Sins among mortals should never surprise us. It’s the subsequent grotesque cover ups and complicit web entangling accomplices through pay-offs, contractual deniabilities and entrapments that sicken us to our core.
Evil, by its very nature, dazzles us, sweetens our experiences and drives us to ecstasies before crashing us brutally on the public doorstep. We have seen some of the worst that religion could deal to our wavering spirit.
Why surprise when government officials emulate similar traits? Former Louisiana Governor Edwin Edwards was alleged to have said, the only way he wouldn’t be supported in his state would be “if they caught me in bed with a live boy or a dead girl.” Could these depths of depravity be exceeded?

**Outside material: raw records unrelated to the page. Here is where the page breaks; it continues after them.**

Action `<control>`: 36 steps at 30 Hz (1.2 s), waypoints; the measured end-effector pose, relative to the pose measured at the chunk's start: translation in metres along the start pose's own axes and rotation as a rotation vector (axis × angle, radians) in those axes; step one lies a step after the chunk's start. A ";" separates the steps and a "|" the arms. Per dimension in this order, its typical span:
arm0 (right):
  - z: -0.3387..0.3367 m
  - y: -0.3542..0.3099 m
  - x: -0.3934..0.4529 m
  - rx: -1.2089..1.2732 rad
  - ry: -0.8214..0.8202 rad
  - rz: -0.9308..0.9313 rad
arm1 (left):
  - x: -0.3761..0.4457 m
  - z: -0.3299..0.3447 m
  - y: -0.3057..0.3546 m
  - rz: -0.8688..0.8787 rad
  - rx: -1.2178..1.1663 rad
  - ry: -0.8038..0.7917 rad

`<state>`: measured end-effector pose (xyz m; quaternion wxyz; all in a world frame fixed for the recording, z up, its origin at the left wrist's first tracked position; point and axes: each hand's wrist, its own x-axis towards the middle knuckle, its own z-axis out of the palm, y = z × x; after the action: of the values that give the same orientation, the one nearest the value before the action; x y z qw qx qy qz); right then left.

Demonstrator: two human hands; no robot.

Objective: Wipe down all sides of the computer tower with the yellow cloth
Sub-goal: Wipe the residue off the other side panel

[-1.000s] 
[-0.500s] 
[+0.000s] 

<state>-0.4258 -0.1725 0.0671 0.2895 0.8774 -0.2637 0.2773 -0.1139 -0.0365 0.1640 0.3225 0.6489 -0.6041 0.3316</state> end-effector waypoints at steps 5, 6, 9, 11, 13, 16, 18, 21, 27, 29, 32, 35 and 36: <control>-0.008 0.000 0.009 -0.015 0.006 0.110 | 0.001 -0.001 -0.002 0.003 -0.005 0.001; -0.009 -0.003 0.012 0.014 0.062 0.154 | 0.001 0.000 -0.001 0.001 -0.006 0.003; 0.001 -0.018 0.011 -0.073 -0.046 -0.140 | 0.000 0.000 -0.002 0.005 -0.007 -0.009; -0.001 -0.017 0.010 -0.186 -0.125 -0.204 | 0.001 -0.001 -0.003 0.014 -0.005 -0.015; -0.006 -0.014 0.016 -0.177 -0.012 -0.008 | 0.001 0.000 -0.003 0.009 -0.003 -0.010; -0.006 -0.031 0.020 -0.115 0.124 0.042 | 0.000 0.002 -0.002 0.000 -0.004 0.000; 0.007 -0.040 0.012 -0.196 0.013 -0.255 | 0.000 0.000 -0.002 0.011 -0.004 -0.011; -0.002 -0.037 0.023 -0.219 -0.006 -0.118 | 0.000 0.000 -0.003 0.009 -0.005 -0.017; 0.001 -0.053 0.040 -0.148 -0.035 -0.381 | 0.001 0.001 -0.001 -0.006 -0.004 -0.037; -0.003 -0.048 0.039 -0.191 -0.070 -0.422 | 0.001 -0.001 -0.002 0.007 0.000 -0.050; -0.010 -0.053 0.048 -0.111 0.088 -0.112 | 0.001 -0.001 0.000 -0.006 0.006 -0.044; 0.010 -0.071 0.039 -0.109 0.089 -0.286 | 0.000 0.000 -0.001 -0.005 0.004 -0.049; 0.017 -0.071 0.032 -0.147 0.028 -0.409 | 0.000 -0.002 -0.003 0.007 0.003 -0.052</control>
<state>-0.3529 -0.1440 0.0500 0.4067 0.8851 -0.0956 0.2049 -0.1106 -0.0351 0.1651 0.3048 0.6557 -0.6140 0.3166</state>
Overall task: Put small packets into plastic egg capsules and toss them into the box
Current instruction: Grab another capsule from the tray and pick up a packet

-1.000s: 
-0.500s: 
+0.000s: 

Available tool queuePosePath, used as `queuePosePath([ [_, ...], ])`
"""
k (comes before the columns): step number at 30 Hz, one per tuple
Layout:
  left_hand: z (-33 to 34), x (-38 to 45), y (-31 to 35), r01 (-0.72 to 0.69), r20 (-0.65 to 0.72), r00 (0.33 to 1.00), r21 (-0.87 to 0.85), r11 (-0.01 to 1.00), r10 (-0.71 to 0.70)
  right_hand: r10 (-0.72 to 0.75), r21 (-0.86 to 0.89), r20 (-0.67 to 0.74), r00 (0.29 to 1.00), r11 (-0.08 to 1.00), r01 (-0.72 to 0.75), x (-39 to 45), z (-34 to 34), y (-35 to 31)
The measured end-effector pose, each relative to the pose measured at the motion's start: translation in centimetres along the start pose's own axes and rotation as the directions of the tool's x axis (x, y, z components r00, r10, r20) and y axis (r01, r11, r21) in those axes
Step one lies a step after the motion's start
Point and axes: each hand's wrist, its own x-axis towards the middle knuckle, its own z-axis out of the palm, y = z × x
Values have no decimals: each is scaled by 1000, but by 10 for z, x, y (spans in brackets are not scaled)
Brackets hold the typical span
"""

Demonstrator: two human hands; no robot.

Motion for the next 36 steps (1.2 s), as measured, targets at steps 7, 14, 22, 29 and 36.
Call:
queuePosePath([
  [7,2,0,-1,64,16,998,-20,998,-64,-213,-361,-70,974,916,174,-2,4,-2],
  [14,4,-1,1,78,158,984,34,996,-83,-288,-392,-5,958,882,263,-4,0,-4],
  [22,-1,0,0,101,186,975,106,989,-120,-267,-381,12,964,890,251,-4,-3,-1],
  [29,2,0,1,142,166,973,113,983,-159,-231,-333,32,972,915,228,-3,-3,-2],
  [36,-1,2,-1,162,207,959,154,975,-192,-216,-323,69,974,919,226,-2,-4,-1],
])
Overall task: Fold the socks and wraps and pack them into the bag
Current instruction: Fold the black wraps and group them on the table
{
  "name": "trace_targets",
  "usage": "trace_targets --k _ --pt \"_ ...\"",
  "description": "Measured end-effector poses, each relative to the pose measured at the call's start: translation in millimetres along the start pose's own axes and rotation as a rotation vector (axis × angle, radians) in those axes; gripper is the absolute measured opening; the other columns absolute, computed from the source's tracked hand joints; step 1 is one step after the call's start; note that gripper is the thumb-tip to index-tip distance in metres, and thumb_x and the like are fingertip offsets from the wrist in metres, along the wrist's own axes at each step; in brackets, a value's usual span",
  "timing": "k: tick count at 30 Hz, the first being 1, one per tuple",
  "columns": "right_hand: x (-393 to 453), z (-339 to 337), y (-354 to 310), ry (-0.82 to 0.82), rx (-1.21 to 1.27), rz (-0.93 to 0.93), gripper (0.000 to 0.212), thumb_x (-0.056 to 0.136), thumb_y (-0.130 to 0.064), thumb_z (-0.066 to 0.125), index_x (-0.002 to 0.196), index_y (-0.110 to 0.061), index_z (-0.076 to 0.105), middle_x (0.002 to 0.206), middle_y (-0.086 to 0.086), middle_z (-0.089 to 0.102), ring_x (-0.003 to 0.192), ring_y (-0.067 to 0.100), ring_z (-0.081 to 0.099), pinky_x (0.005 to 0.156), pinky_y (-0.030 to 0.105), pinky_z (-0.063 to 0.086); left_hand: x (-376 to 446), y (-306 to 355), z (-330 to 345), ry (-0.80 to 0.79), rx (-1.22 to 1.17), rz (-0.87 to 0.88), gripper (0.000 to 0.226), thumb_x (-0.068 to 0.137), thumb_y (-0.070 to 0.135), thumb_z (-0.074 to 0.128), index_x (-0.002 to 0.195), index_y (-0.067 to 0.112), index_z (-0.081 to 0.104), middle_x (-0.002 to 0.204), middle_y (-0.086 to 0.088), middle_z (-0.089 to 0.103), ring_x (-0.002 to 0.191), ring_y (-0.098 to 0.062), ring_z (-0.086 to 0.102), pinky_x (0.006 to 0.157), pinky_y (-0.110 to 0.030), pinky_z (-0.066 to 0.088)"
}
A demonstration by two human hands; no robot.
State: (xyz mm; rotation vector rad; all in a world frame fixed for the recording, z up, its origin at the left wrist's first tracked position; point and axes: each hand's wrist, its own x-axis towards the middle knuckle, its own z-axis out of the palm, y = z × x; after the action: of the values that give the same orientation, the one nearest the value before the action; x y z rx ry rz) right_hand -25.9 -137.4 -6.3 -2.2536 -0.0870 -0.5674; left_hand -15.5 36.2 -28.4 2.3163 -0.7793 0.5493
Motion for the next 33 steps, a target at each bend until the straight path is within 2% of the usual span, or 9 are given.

Shreveport, and the northwest corner of Louisiana, seems to have found their own little Sodom and Gomorrah of governmental improprieties. The collection of sins attributed to Mayor Cedric Glover, not to be completely outdone by others that probably deserve mentioning, seem to be growing in number as his second term speeds toward “blessed” completion.
The next mayoral election cycle cannot come quickly enough for concerned citizens, and the hope for the future may be that these issues will be properly addressed and citizens will taste some measure of justice. An list of accusations follows the mayor in litigation and in the press and would be easy to accumulate, but this in no way can be seen as complete list of transgressions.
The most prominent current issues Glover is addressing include the controversy denying completion of Shreveport’s loop, state highway 3132, and the various Shreveport Dog Park matters related to the Red River Waterway Commission grant of $280,000 to the city. The latter is actually a dedicated return of money to Shreveport, designated to complete a design established and approved by the mayor.